With so many big-time schools still in the mix, USC is far from a sure thing in terms of getting a commitment from Wesolak. But the Trojans have plenty of things going for them, including that upcoming official visit, a strong recruiting relationship and a defense and defensive personnel that intrigues him.
While his strength is as a pass rusher right now, Wesolak said he's looking forward to improving his ability as a defender in space so that he's able to play that 3/4 defensive end/outside linebacker hybrid role that is very popular in college and the NFL.
"I feel like I'm a high caliber player and my pass rush is the one thing that separates me right now," Wesolak said. "But having the ability to be athletic and give people confidence that I can cover downfield, because I'm very long and athletic. I feel like my ceiling is very high as a player.
"Obviously coming in with that hybrid position, you have to cover the flats and running backs," Wesolak said. "I really don't have to cover in high school. I can be that dominant rusher or just outside contain. But that's something I'm looking forward to working on this summer. I can be a better leader in the passing game without having to be a rusher...I see guys like T.J. Watt who come in as a pass rusher, but he's a playmaker.
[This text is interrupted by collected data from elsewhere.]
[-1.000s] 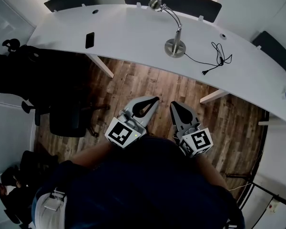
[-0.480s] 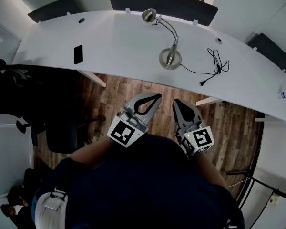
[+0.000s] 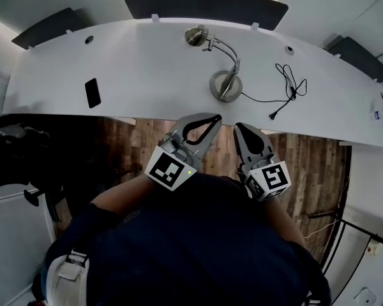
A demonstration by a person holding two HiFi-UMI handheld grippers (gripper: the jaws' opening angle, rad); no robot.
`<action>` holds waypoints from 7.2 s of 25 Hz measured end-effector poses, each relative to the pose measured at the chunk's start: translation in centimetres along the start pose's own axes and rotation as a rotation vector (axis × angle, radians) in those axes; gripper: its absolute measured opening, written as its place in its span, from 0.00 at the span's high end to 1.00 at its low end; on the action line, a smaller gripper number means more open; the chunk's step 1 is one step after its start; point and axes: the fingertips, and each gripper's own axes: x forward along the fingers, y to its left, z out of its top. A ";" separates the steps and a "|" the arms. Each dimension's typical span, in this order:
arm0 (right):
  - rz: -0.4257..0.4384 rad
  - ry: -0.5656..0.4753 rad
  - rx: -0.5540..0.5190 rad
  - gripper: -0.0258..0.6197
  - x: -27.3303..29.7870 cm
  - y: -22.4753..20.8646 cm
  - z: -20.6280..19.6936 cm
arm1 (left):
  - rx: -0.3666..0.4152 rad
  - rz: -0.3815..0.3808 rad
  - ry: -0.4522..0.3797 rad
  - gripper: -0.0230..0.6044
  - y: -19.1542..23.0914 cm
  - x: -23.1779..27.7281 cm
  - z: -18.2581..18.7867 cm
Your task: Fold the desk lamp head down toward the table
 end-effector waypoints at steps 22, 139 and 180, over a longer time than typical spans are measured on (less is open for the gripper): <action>0.102 0.025 -0.015 0.94 5.7 -10.5 0.3 | 0.066 0.229 0.099 0.96 6.1 7.3 -0.4; 0.025 0.245 -0.198 0.77 19.5 -18.0 -8.7 | 0.099 0.470 0.658 0.85 19.0 11.2 -25.5; 0.163 -0.010 -0.063 0.93 6.0 -6.2 4.1 | -0.111 0.161 0.214 0.95 6.5 6.8 -3.0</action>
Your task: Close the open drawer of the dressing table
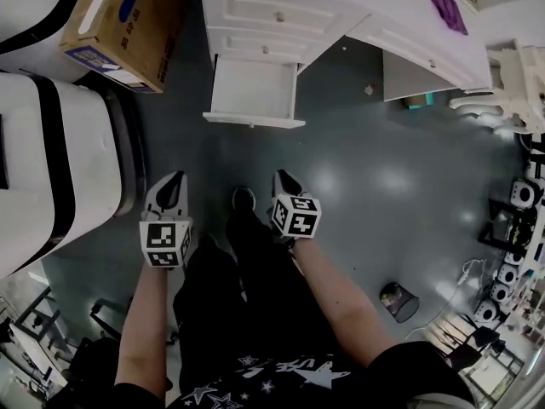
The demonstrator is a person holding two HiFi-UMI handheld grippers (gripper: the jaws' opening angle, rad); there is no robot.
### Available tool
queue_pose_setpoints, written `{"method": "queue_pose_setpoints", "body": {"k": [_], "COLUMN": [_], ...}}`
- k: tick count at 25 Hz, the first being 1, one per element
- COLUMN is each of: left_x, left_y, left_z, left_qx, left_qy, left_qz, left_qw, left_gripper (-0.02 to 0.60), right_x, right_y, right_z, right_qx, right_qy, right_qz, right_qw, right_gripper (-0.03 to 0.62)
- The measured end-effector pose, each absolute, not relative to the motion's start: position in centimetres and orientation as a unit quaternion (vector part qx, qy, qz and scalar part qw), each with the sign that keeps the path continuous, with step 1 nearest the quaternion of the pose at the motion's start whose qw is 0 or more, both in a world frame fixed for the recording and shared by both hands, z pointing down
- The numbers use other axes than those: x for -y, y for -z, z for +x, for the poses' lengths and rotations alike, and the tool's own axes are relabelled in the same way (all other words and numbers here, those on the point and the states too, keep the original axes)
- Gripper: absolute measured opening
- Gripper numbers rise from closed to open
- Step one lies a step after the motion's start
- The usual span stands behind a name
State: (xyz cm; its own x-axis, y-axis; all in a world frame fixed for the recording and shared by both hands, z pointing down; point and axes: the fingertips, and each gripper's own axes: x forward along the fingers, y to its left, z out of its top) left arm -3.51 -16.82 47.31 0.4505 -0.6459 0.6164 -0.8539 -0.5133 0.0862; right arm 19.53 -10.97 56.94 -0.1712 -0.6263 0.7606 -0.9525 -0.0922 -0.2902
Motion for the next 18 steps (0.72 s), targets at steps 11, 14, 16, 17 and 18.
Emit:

I want to be labeled as a playmaker...I know I'm a pass rusher, but I have the skill set to do more."
That hybrid position is one where USC utilizes Drake Jackson right now, and that spot could be wide open for Wesolak if this is indeed Jackson's final season with the Trojans. Not only could there be playing time available, but Wesolak could be lining up opposite or alongside Korey Foreman.
Wesolak said the presence of Foreman at USC "absolutely" resonates with him and prospects in the 2022 recruiting class.
"With me and him there, I feel like we would be an unstoppable defense," Wesolak said of he and Foreman, the nation's No. 1 overall 2021 prospect.